Running a job with multi-threaded processes

Hello all, new PBS user here.

I have an application that makes use of multi-threading. If I run the application, the process will create multiple threads and consume multiple cores. The application also utilizes OpenMPI so that we can run multiple instances of the application on separate machines in order to increase the application’s throughput. We would like to be able to use PBS to schedule these jobs. Typically, each process will consume 12 cores and we run one process per node. However, if a machine has a large number of cores, we could run multiple processes on one node.

As is, I can submit a job to PBS and PBS will limit the number of running processes to the number of cores available on each my nodes. This works fine if a process is single-threaded. However, in my case, because my application is multi-threaded, this creates excessive CPU contention.

Is there any way to tell PBS (via qsub or some other mechanism) that each executing process consumes a certain number of cores and have PBS limit the number of processes that can run on a node accordingly? So if my process uses 12 threads and a node has 24 cores, a maximum of 2 processes would run on that node.

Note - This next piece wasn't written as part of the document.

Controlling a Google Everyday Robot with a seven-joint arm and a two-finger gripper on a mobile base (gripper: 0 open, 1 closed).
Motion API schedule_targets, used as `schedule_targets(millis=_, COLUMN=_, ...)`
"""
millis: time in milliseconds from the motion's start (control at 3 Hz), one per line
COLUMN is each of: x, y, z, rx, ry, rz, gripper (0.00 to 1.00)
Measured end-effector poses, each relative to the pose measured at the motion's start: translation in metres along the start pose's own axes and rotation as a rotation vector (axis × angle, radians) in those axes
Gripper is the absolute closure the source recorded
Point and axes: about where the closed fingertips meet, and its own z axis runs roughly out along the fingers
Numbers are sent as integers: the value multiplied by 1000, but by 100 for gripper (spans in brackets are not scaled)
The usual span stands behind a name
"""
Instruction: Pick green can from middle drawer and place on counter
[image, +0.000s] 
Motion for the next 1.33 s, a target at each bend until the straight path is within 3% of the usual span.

If this is not possible, is there a way to limit each node to only a single process? So if I have 8 nodes, I could submit 2 jobs that each use 4 nodes and have them distributed between the nodes. If I were to submit another 4-node job, that job would be queued until 4 nodes became available.

Thanks

Hello john_m,

For your first case (1 process using 12 threads, 1 core per thread) you could submit a job like:

qsub -l select=1:ncpus=12

This will give you one “chunk” (see section 4.2.2 Glossary in the 2020.1 PBS User Guide) of 12 cores. PBS will assign a chunk to a single node. Further, if possible (e.g. there are 24 cores per node) PBS will assign multiple chunks to the same node. Also, on the more recent versions PBS will use cgroups to restrict the process to only those resources requested in the qsub.

If running OpenMP jobs if is useful to note that by default PBS sets the value of the environment variable OMP_NUM_THREADS to the number of ncpus requested (see section 5.1.7 MPI Environment Variables in the 2020.1 PBS User Guide). If you want to run more or less than 1 thread per core you could specify ompthreads on your chunk. For example (explicitly stating the default):

qsub -l select=1:ncpus=12:ompthreads=12

You can also specify the number of mpi processes to run on a chunk using the attribute mpiprocs (see section 5.1.3 Specifying Number of MPI Processes Per Chunk in the 2020.1 PBS User Guide). To specify the same chunk running 12 mpi processes:

qsub -l select=1:ncpus=12:mpiprocs=12

This will affect the number of times the host is listed in the nodes file (see section 5.1.2 The Job Node File in the 2020.1 PBS User Guide). Since you’re running 1 mpi process on a chunk you would say (which also happens to be the default):

qsub -l select=1:ncpus=12:mpiprocs=1

If you want to run a hybrid job using multiple threads on one mpi process you could request (which also happens to be the default):

qsub -l select=1:ncpus=12:ompthreads=12:mpiprocs=1

If you want to specify the resources for multiple mpi processes you would request multiple chunks. For example:

qsub -l select=2:ncpus=12:ompthreads=12:mpiprocs=1

would give your job 2 chunks (one for each MPI process) using 12 ncpus (cores), one OpenMPI thread per core, 1 MPI process per chunk.

Hope this helps!

Thanks very much for reply and the detailed explanation, smgoosen. This indeed does help.

I’ve seen many examples of select statements, but none seemed to apply to my situation. Most examples give a 1:1 correspondence between ncpus and mpiprocs. It’s now clear why this does not apply to all situations.